**RAW DATA**

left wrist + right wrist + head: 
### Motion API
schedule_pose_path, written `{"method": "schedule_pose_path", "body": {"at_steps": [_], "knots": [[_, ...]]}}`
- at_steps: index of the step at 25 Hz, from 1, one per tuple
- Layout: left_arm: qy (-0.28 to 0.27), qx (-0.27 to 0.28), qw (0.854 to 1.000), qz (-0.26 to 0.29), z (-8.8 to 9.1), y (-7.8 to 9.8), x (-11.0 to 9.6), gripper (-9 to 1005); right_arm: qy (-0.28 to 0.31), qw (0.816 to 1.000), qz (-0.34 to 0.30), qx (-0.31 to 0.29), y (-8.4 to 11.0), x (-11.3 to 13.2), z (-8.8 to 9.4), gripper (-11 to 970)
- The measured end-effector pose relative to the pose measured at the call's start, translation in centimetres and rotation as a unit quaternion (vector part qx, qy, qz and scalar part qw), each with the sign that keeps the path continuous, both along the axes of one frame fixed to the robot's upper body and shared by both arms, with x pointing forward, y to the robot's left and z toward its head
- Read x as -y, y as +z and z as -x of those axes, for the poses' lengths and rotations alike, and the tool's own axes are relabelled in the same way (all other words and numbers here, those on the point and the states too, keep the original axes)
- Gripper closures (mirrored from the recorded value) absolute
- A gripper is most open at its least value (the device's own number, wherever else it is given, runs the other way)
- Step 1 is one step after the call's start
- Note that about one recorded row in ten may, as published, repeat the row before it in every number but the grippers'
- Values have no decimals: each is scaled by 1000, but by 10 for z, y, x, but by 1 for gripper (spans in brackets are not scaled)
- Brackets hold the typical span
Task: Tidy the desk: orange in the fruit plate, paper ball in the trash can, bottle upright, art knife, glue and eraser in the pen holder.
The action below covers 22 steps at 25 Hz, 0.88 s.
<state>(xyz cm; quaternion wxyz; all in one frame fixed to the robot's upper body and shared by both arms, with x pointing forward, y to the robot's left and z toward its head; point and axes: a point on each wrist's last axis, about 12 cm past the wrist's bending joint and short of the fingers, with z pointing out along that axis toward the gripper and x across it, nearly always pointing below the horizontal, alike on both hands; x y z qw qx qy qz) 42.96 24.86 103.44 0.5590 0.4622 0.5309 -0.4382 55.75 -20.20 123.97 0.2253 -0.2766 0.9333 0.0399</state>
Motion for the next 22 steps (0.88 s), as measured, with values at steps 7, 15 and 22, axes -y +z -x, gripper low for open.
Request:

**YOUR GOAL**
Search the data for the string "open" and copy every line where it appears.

**RESULT OF THE EXERCISE**
- A gripper is most open at its least value (the device's own number, wherever else it is given, runs the other way)
Motion for the next 22 steps (0.88 s), as measured, with values at steps 7, 15 and 22, axes -y +z -x, gripper low for open.

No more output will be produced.